EXERCISE PROMPT -
Search the records for the word "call" and copy every line in which it occurs.

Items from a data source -
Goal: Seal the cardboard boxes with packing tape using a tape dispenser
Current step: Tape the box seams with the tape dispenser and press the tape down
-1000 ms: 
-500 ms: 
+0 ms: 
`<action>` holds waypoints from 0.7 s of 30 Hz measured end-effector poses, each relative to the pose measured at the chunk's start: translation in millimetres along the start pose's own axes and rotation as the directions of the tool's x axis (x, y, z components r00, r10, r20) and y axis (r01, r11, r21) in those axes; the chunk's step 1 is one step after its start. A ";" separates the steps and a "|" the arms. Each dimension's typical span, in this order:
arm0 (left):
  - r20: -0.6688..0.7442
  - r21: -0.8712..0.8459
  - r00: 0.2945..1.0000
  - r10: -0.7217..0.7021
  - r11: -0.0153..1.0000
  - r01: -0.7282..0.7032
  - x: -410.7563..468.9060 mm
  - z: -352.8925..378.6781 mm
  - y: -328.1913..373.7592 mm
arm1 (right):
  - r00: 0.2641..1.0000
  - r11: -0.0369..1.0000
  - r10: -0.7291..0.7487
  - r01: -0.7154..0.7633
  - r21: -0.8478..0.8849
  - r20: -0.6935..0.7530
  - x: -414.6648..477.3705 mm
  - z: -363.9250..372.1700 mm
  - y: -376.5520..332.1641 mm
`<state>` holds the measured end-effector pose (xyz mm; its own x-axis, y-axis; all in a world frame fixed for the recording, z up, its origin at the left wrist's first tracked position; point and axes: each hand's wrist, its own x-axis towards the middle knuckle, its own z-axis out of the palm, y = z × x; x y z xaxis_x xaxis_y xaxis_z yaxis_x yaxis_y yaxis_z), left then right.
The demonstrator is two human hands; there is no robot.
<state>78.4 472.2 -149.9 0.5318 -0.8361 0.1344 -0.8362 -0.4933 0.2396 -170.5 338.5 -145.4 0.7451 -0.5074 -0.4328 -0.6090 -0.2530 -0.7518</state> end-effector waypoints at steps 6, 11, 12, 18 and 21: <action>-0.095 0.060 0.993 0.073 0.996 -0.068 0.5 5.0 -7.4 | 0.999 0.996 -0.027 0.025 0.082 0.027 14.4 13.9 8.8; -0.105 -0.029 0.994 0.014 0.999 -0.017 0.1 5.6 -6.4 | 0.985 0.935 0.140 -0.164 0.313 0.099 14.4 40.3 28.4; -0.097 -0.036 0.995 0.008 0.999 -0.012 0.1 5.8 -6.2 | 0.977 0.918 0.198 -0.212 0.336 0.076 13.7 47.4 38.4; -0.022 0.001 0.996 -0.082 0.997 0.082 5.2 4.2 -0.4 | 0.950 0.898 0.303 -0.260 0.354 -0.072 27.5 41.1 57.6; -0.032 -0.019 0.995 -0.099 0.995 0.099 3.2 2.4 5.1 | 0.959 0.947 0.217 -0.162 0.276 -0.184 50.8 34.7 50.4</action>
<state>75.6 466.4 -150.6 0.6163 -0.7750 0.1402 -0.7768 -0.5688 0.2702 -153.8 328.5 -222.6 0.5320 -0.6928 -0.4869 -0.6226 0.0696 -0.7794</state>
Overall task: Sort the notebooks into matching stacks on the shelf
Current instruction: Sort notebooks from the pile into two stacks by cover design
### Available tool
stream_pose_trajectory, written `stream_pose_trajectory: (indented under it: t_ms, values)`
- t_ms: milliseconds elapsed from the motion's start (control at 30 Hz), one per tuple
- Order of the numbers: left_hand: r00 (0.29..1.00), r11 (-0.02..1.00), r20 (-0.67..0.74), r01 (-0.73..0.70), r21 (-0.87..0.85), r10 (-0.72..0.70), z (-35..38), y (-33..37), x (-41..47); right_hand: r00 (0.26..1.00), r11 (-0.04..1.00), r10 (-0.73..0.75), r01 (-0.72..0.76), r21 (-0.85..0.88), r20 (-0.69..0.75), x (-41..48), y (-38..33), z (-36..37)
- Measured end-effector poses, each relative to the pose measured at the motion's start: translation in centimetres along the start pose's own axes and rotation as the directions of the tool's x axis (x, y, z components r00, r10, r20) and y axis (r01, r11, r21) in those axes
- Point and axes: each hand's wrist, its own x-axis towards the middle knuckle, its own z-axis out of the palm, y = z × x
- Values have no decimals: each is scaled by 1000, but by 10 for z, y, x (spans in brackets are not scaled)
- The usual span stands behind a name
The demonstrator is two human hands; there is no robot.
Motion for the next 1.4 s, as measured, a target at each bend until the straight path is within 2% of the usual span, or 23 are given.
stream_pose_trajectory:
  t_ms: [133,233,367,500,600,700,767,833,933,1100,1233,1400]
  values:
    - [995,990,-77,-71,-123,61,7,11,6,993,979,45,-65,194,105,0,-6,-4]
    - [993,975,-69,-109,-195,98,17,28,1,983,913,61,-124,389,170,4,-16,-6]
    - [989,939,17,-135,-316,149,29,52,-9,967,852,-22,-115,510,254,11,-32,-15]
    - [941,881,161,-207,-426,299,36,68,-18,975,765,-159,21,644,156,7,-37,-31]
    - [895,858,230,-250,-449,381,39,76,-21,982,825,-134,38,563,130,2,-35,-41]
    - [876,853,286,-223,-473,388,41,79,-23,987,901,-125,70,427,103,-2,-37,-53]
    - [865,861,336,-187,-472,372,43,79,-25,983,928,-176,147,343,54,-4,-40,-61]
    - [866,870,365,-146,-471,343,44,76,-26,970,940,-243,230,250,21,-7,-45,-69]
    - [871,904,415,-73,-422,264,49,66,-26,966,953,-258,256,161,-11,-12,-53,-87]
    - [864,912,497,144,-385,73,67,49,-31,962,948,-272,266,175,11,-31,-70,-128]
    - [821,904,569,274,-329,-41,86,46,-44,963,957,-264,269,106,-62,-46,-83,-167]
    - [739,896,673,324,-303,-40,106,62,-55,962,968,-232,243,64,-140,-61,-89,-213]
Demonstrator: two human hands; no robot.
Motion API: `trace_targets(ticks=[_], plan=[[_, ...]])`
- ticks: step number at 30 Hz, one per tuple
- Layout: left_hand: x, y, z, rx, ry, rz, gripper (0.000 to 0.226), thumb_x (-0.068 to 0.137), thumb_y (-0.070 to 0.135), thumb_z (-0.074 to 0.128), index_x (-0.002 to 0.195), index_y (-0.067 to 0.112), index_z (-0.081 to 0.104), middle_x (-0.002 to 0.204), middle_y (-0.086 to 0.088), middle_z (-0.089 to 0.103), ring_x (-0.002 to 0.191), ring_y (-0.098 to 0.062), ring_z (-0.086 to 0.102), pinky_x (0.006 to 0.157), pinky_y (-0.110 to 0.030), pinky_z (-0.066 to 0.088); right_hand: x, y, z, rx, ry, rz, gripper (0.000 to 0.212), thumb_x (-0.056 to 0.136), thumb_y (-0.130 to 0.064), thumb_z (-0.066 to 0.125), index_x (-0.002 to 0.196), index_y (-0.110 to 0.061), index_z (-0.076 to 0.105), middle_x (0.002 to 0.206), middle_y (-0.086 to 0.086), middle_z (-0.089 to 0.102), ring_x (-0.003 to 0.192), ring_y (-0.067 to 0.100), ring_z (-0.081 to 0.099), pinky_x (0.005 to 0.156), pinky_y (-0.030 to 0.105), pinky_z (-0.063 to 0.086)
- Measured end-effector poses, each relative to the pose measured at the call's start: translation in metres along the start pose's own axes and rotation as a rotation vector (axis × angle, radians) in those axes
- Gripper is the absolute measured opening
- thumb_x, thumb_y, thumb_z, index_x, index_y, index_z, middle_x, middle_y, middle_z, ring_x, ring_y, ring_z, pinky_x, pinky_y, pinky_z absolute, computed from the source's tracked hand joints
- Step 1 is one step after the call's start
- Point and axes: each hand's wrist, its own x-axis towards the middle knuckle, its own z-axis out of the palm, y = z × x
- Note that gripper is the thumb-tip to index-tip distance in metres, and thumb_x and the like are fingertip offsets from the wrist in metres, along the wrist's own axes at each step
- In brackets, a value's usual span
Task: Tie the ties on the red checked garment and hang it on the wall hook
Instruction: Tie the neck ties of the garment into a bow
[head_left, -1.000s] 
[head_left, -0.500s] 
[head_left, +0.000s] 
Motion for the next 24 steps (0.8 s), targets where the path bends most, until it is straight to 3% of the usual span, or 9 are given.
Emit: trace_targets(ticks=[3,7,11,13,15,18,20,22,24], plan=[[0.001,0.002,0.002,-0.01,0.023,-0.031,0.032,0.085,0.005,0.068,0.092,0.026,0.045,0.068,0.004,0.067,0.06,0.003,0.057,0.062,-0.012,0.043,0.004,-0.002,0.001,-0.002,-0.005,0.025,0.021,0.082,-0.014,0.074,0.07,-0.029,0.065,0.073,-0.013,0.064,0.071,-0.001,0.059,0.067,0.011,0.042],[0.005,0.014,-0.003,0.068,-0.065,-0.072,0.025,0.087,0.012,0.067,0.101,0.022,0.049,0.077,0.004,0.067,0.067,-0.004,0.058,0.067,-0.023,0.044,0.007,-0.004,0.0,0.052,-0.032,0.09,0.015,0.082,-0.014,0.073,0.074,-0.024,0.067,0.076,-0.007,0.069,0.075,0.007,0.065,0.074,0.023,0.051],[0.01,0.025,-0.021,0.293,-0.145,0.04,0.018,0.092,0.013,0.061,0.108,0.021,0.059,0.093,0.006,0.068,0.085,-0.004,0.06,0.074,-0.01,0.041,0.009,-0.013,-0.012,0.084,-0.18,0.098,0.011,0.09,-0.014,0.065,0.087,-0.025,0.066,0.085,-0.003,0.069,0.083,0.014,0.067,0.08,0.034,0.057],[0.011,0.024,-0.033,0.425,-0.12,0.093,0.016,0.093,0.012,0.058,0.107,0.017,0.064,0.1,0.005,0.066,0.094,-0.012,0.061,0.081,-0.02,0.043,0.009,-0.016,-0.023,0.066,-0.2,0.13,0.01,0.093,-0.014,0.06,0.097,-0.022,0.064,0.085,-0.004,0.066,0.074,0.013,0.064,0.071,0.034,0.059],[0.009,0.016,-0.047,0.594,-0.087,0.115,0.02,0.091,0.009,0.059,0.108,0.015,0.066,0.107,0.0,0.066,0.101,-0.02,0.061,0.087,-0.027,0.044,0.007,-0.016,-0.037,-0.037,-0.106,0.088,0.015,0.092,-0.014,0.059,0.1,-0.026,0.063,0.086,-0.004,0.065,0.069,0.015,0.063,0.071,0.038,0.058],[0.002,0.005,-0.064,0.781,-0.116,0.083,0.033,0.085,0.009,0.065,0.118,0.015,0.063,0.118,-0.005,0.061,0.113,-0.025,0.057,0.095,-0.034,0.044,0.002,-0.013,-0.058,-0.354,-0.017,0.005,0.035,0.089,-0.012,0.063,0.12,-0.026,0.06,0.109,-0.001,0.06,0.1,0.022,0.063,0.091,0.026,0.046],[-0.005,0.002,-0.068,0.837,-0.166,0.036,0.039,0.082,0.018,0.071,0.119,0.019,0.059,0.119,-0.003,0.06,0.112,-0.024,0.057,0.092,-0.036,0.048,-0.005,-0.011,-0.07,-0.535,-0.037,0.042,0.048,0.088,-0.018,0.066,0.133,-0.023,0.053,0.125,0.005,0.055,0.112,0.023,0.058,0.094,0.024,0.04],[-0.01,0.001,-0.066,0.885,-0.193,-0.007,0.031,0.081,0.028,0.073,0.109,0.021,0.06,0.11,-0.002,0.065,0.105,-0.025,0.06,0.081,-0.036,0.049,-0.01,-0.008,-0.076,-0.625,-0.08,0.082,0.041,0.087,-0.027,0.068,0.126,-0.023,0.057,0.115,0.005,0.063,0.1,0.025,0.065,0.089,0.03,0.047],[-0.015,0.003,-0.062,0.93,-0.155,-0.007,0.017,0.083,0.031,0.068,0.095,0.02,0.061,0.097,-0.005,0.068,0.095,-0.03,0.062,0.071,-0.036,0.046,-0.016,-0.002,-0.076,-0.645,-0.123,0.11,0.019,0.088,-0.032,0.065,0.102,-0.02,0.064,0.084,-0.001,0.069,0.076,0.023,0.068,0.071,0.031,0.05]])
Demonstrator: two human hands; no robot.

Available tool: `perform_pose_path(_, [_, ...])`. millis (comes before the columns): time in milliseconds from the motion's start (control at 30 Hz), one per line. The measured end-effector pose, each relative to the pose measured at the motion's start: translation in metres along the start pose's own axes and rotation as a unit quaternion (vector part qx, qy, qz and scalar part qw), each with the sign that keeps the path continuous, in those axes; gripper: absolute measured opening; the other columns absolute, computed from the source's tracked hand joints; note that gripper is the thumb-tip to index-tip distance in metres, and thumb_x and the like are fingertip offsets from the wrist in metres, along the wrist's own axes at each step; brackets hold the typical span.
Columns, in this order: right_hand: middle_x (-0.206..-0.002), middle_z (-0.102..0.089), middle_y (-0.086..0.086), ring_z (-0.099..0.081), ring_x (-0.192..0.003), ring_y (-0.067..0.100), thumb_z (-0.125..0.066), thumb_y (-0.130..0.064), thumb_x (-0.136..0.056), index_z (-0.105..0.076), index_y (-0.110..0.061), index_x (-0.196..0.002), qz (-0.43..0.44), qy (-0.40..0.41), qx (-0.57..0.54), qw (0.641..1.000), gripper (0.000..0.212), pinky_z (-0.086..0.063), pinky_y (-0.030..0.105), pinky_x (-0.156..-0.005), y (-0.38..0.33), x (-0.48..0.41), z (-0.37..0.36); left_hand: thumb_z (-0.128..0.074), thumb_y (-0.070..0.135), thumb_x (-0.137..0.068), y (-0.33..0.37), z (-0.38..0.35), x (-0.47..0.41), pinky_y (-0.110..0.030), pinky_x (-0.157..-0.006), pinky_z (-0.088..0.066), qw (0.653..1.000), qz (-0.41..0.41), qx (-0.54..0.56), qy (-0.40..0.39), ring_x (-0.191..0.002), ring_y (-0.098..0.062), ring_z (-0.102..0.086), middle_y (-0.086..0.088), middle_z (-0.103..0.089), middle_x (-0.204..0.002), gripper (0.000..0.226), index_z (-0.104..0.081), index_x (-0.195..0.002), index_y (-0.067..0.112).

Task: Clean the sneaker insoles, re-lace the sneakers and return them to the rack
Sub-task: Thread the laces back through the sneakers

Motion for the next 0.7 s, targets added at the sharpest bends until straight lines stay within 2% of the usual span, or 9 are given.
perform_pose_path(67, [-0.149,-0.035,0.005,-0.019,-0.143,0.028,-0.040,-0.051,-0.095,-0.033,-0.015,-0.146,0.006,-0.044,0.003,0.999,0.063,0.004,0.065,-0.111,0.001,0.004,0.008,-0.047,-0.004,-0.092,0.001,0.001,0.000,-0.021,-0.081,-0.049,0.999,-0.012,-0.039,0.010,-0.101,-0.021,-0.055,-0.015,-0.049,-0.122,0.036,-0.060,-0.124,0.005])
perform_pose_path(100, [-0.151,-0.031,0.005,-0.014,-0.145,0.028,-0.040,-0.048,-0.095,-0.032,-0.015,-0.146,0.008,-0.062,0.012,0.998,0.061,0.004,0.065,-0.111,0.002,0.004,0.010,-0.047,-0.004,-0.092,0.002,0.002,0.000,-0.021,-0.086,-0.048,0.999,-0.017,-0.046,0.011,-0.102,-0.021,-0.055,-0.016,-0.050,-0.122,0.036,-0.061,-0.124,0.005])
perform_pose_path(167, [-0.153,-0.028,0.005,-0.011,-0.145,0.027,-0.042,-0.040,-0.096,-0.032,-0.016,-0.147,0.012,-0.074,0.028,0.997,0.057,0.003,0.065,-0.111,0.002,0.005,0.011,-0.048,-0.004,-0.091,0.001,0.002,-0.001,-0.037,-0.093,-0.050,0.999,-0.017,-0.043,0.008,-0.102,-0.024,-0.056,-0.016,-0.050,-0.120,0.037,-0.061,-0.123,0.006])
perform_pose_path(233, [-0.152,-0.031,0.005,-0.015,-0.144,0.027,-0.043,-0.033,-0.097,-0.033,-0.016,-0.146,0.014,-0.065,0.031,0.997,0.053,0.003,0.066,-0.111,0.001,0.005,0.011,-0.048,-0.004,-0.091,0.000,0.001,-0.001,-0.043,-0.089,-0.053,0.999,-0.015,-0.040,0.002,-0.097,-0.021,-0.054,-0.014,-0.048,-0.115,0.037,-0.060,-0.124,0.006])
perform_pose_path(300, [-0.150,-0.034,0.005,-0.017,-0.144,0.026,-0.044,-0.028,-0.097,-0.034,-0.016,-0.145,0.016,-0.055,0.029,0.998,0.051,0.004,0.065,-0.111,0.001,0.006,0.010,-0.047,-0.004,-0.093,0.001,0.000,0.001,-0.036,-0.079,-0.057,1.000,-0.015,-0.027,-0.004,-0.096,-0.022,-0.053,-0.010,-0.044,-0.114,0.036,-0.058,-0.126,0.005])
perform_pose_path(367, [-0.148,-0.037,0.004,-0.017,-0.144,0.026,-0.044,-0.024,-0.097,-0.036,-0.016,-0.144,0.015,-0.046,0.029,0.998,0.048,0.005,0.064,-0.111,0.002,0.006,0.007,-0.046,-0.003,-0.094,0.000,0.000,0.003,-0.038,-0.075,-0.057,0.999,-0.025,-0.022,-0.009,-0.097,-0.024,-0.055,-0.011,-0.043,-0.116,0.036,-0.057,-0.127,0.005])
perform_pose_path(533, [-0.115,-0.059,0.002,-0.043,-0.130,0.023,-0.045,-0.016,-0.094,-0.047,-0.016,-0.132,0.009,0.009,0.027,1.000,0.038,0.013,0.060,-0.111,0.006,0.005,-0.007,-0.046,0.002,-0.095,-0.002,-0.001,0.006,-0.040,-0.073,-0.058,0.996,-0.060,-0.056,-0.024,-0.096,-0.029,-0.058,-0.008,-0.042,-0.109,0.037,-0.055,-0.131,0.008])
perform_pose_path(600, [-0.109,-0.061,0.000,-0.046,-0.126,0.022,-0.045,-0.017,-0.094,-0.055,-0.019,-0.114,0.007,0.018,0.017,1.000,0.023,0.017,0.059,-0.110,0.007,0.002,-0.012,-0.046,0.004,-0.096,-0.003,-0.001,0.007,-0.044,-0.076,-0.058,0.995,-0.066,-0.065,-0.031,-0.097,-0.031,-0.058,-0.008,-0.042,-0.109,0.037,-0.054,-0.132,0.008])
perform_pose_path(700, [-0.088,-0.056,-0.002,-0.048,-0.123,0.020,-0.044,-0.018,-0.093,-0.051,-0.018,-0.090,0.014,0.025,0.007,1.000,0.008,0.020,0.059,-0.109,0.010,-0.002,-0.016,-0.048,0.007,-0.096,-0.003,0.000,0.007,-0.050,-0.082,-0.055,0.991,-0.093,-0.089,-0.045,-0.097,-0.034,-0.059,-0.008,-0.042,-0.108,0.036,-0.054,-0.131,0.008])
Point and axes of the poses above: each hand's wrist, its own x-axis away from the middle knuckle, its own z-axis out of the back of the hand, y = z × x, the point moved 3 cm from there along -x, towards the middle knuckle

ANSWER TO THE EXERCISE -
- Measured end-effector poses, each relative to the pose measured at the call's start: translation in metres along the start pose's own axes and rotation as a rotation vector (axis × angle, radians) in those axes
- Step 1 is one step after the call's start

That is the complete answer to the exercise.